Control of BlScV is primarily through the production of virus-tested nursery plants and should not be based on virus symptoms, since many cultivars do not express symptoms in nursery stock. Once a field has become infected a grower has two options to control BlScV. The first is removal of all plants in the field, which is recommended if the percentage of infected plants is high. If replanting with blueberries, it is important that the root system of the plants have been removed to prevent suckers growing from the infected roots system, which would provide a source of inoculum of BlScV. The second course of action is for cases where the incidence of infection is low, where a grower can combine aphid control with virus testing and removal.
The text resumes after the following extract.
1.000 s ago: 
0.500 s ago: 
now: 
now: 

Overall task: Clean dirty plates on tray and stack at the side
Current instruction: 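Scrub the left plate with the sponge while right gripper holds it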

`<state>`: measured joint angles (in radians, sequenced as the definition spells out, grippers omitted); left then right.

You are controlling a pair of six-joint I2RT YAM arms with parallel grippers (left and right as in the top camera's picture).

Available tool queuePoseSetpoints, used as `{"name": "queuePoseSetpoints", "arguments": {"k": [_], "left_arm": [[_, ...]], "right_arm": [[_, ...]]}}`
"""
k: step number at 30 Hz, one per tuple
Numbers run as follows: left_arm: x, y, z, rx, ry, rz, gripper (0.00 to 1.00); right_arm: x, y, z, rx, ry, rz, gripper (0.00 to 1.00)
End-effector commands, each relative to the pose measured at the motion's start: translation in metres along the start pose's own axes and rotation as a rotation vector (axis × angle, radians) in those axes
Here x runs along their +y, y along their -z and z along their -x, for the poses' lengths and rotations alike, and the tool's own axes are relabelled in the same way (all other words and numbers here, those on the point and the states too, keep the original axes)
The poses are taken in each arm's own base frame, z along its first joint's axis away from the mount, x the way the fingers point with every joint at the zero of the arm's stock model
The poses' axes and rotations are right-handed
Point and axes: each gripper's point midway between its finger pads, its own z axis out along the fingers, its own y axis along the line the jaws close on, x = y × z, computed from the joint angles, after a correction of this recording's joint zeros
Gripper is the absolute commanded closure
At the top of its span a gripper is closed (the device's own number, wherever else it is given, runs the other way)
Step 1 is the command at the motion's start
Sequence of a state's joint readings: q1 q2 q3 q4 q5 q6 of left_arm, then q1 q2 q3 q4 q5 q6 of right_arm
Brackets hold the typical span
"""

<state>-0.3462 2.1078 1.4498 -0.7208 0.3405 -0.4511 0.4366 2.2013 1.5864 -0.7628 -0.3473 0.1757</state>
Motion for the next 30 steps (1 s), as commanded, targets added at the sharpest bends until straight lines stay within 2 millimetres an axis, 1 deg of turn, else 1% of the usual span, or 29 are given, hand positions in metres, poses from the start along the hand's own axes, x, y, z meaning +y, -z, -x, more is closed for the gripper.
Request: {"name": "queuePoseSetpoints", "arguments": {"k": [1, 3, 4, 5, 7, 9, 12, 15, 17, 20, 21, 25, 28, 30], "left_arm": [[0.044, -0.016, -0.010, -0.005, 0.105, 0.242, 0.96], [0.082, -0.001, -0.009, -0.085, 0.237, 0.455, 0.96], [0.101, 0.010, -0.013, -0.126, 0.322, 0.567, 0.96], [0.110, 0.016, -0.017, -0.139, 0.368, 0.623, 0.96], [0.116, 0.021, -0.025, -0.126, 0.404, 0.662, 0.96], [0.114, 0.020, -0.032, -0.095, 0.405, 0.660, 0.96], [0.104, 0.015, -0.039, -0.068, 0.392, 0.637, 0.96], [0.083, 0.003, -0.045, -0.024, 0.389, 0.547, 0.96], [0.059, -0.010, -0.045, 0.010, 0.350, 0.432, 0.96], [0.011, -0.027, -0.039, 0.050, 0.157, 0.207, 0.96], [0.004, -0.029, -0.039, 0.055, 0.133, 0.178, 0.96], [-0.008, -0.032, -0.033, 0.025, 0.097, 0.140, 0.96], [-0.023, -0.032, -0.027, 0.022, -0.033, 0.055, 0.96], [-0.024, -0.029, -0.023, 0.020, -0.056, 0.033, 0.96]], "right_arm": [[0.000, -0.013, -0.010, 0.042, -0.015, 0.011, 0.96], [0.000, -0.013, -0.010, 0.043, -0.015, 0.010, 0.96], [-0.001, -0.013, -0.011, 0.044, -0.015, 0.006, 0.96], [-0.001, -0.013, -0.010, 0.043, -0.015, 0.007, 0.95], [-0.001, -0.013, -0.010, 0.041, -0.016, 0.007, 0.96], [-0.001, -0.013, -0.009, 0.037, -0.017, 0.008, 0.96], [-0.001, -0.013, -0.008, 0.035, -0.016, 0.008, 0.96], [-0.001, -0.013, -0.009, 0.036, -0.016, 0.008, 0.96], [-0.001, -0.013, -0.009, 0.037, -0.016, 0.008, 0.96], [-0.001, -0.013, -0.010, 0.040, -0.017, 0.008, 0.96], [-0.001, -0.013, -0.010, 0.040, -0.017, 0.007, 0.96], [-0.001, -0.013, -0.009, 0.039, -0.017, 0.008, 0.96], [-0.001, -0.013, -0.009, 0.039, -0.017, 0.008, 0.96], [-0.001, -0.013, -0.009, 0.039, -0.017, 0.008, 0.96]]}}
Aphid control should be implemented prior to removal of plants in order that aphids are not dispersed during the removal process. It is important to maintain aphid control for at least two years after the last infected plants have been removed to allow any recently infected plants to develop symptoms. It is also necessary to have virus detection based on ELISA (Martin & Bristow, 1988) or RT-PCR (Halpern & Hillman, 1996) to ensure that any strains that may not cause symptoms in the cultivars grown are also removed. This is necessary so that the grower is not restricted in cultivar selection in future plantings and to prevent movement of the virus into adjacent fields that may have other cultivars being grown. Testing should be repeated the year after removal of infected plants to identify plants that may have been infected shortly before testing, which could have resulted in false negatives if the virus titer was very low or the virus was minimally distributed in plant.

References

  1. Bernardy, Dubeau, Braun, Lowry & French, Canadian Journal of Plant Pathology 26: 405, 2004.
  2. Bristow, Martin & Windom, Phytopathology 90: 474, 2000.
  3. Cavileer, Halpern, Lawrence, Podleckis, Martin & Hillman, Journal of General Virology 75: 711, 1994.
  4. Ciuffo, Pettiti, Gallo, Masenga & Turina, Plant Pathology 54: 565, 2005.
  5. DeMarsay, Marucci, Hillman, Petersen, Oudemans, Marucci & Schloemann, Plant Disease 88: 572, 2004.
  6. Halpern & Hillman, Plant Disease 80: 219, 1996.
  7. MacDonald, Martin, Gillett & Ramsdell, Acta Horticulturae 236: 37, 1988.
  8. Martin & Bristow, Phytopathology 78: 1636, 1988.
  9. Martin, MacDonald & Podleckis, Acta Horticulturae 308: 131, 1992.
  10. Mayo, Maniloff, Desselberger, Ball & Fauquet, Virus Taxonomy: VIIIth Report of the International Committee on Taxonomy of Viruses, Elsevier Academic Press, 2005.
  11. Podleckis, Davis, Stretch & Schulze, Phytopathology 76: 1065, 1986.
  12. Raworth, Canadian Entomology136: 711, 2004.
  13. Stretch, Phytopathology 73: 375, 1983.
  14. Wegener, MacDonald, Sweeney, Joshi, Hudgins, French, Raworth & Martin, Canadian Journal of Plant Pathology 24: 91, 2002.
  15. Wegener, Martin, Bernardy, MacDonald & Punja, Canadian Journal of Plant Pathology 28: 250, 2006.
  16. Wegener, Punja & Martin, Plant Disease 88: 427, 2004.
  17. Wegener, Punja & Martin, Plant Disease 91: (in press), 2007.


Figure 1

Particles of BlScV; bar represents 100 nm.

Figure 2

Whole blueberry plant infected with BlScV between healthy plants.

Figure 3

Close up of flower necrosis in 'Berkeley' blueberry.

Figure 4

Chlorosis observed on older leaves of some blueberry cultivars when infected with BlScV.

Figure 5

Symptomatic 'Berkeley' plant showing silverish flower clusters from previous year and freshly necrotic flower clusters from current year symptoms.

Figure 6

Oakleaf pattern observed in some blueberry cultivars late in the season when infected with BlScV.